▸ What this task involves
Restate word for word the lines below, from the one containing "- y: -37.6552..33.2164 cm" through the final line, with no pictures included.

▸ Supplied entries
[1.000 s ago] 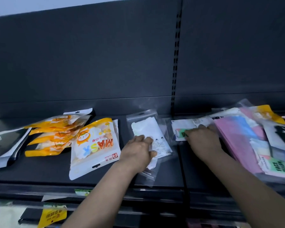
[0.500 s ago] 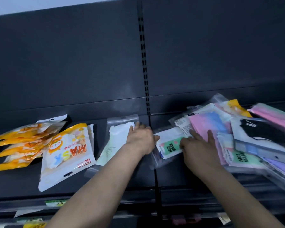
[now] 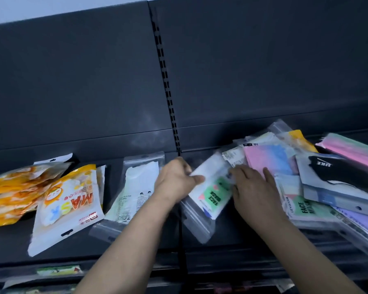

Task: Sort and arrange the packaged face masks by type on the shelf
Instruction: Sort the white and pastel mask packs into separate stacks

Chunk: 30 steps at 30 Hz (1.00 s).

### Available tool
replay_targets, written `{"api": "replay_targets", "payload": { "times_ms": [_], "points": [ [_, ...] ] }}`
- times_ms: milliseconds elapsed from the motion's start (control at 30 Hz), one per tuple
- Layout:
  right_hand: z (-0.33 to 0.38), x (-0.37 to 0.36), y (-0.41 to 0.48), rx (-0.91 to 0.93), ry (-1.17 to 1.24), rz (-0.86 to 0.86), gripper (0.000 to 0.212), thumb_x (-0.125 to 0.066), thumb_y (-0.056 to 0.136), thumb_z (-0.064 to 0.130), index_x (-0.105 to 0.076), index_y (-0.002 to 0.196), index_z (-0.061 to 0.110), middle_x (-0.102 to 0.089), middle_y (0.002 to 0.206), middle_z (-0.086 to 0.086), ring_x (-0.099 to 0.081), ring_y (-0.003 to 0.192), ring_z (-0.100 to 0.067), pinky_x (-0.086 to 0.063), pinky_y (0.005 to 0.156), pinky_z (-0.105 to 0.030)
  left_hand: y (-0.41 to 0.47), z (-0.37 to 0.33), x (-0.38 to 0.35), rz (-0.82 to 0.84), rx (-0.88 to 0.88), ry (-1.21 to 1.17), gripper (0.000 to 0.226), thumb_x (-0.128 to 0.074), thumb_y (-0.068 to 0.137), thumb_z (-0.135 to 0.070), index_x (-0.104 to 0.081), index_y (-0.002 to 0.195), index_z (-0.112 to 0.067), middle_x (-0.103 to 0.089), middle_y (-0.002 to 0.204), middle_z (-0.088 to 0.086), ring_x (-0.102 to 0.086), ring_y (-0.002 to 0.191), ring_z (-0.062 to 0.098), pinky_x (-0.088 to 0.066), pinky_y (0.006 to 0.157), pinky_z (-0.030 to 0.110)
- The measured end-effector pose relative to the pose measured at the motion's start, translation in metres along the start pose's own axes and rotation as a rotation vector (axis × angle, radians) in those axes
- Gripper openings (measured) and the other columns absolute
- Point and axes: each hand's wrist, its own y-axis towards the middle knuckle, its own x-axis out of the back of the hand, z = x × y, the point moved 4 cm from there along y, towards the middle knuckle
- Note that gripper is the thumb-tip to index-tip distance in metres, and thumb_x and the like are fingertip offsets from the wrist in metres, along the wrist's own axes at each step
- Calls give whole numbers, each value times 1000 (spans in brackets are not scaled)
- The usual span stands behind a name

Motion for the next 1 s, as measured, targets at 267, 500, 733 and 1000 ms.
{"api": "replay_targets", "payload": {
  "times_ms": [267, 500, 733, 1000],
  "points": [
    [32, -21, 12, 143, -66, 322, 44, -41, 94, 44, -50, 126, 14, -45, 142, -5, -33, 136, -21, -10, 115, -45, -11, 57, 77, -556, 62, -308, 38, -71, 84, -36, -56, 114, -18, -61, 100, -8, -61, 92, 17, -53, 84, 37],
    [65, -10, -8, 120, 197, 238, 23, -54, 90, 34, -47, 107, 21, -58, 94, -1, -54, 95, -20, -35, 65, -29, -27, 82, 80, -582, 52, -357, 35, -73, 84, -32, -57, 111, -18, -61, 96, -8, -62, 92, 16, -54, 82, 38],
    [28, -8, -8, -85, -1, 410, 82, -49, 78, 71, -27, 144, 29, -15, 157, -6, -9, 145, -27, -14, 114, -49, -23, 84, 79, -527, 19, -361, 35, -74, 81, -35, -56, 108, -23, -68, 99, -4, -68, 86, 20, -58, 76, 45],
    [-8, 17, 35, -163, -54, 209, 30, -46, 93, 39, -59, 116, 25, -60, 122, -5, -51, 113, -26, -42, 85, -36, -15, 59, 63, -401, -37, -379, 32, -74, 83, -31, -57, 108, -21, -62, 84, -14, -67, 80, 19, -55, 73, 38]
  ]
}}
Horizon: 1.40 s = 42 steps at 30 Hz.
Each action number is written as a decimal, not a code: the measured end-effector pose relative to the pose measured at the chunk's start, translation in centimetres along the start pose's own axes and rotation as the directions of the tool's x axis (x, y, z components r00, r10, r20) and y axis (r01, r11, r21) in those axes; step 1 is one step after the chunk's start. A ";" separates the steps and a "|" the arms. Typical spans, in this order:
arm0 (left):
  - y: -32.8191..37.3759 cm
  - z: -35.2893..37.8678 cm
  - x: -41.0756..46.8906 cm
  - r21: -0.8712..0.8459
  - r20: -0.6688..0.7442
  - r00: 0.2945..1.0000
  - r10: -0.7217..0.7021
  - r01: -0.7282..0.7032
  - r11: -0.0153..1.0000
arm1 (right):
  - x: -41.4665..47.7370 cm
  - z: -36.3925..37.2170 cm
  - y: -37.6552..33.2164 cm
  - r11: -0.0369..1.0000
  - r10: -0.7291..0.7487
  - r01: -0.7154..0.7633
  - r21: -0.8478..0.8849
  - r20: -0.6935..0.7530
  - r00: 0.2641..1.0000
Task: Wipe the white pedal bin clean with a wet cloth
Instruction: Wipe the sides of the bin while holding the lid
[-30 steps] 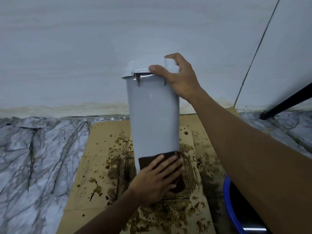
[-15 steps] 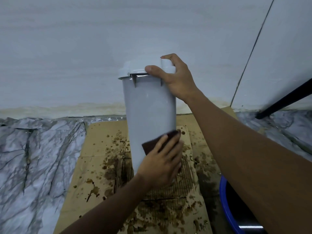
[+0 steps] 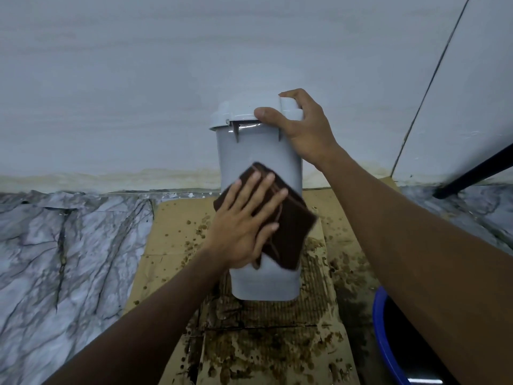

▸ Response to this exercise
  - y: -37.6552..33.2164 cm
  - r11: -0.0369..1.0000
  - r10: -0.7291..0.7487
  - r01: -0.7154..0.7633
  - r21: -0.8478..0.8849
  - r20: -0.6935..0.7530
  - r00: 0.2641..1.0000
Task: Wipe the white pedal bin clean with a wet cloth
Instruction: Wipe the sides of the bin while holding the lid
[-30 steps] 
[-15 steps] 
[+0 steps] 

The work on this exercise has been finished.